= Barbro Stigsdotter =

Swedish noble

Barbro Stigsdotter (1472-1528), was a Swedish noble. She is famous for her part in the Vasasagan (Vasa Saga), the traditional national legend about the accession to the throne of King Gustav Vasa of Sweden.

Barbro Stigsdotter was the daughter of Stig Hansson, a Vogt of the mine Jönshyttan in Tuna, and married the noble Arent Persson of Ornäs.

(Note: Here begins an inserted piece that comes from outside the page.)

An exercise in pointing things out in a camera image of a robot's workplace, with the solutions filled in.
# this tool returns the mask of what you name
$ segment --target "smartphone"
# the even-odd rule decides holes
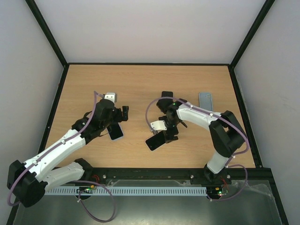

According to the chronicle of Peder Swart, Gustav Vasa, who was hunted by the Danes, passed her home as a guest during his flight from the Danes in 1520. Her spouse was to have planned to have him taken prisoner and delivered to the Danes. Barbro Stigsdotter, however, warned Gustav Vasa, which made it possible for him to escape capture. As this eventually lead to Sweden becoming independent from the Danes with Vasa as its monarch, her act of loyalty made her a national heroine in the chronicle. There is another document that claims that it was not her spouse, but her father, whom she defied by thwarting his plans of delivering Vasa to the Danes. Except for the uncertainty on this detail, the account of her saving Gustav Vasa on this occasion is regarded to be genuine and accurate.

In the national National Portrait Gallery (Sweden) of Gripsholm, which was opened in the 1822, her portrait was featured among six of the most famous Swedish women in history along with Bridget of Sweden, Sophia Rosenhane, Hedvig Charlotta Nordenflycht, Sophia Elisabet Brenner and Vendela Skytte.